§ Task objective:
Search the listing for the string "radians" and copy every line that contains it.

§ Given entries:
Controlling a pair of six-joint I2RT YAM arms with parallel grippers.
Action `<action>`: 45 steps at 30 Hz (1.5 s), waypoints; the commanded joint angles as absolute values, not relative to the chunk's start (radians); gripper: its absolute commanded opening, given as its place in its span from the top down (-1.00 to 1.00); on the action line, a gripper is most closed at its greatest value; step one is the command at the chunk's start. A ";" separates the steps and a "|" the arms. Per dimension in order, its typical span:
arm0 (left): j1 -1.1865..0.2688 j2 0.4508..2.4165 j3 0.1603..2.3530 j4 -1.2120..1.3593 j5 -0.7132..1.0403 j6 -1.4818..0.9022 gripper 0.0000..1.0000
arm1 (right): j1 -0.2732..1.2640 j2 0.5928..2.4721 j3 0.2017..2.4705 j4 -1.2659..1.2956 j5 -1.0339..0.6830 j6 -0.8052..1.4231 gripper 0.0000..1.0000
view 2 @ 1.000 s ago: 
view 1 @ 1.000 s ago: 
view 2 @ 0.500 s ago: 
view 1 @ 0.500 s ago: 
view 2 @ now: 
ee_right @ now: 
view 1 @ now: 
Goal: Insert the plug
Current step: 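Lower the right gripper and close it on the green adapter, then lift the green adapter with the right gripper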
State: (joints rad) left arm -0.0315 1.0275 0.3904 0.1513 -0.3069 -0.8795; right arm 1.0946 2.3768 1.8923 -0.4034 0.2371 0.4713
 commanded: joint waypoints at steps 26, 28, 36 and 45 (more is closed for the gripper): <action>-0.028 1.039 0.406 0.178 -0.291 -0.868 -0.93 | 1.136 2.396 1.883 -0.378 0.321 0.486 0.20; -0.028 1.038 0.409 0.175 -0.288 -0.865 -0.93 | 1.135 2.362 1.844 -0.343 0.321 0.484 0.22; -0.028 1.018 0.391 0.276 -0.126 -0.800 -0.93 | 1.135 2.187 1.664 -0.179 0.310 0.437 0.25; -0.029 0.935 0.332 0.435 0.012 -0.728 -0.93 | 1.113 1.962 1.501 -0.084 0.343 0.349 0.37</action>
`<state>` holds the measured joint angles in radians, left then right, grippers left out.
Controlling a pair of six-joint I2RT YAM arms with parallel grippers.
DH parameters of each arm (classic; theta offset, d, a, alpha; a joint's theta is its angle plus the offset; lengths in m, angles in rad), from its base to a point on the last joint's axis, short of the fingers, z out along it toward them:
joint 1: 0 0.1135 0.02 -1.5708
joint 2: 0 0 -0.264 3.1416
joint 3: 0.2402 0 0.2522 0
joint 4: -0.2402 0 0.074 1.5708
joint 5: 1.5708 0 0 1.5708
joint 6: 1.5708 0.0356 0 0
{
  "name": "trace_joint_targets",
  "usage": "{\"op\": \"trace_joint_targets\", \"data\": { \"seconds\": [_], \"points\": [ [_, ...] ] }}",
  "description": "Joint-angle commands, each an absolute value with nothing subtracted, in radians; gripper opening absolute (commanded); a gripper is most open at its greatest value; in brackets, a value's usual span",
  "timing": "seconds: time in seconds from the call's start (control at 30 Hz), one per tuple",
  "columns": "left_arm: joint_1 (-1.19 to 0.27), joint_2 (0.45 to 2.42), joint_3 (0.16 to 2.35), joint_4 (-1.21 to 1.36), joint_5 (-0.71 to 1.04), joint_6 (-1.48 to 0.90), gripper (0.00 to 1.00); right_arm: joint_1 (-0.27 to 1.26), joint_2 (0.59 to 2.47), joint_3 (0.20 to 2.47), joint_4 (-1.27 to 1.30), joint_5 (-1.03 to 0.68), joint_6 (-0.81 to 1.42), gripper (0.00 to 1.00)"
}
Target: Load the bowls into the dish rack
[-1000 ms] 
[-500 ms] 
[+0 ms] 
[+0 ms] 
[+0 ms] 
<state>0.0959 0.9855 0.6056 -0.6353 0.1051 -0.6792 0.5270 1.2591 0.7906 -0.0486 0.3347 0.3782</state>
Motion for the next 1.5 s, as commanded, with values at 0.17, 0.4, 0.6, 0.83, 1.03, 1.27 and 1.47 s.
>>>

§ Response to the task:
Action `<action>`: 45 steps at 30 Hz (1.5 s), waypoints; the commanded joint angles as absolute values, not relative to the chunk's start (radians); gripper: its absolute commanded opening, given as its place in its span from the top down (-1.00 to 1.00); on the action line, a gripper is most closed at its greatest value; step one is the command at the chunk's start. A ";" separates the steps and a "|" the arms. Per dimension in order, its typical span:
`<state>` holds the measured joint angles in radians, left then right, grippers left out.
  "description": "Joint-angle commands, each an absolute value with nothing subtracted, in radians; gripper opening absolute (commanded); a gripper is most open at its greatest value; in brackets, a value's usual span",

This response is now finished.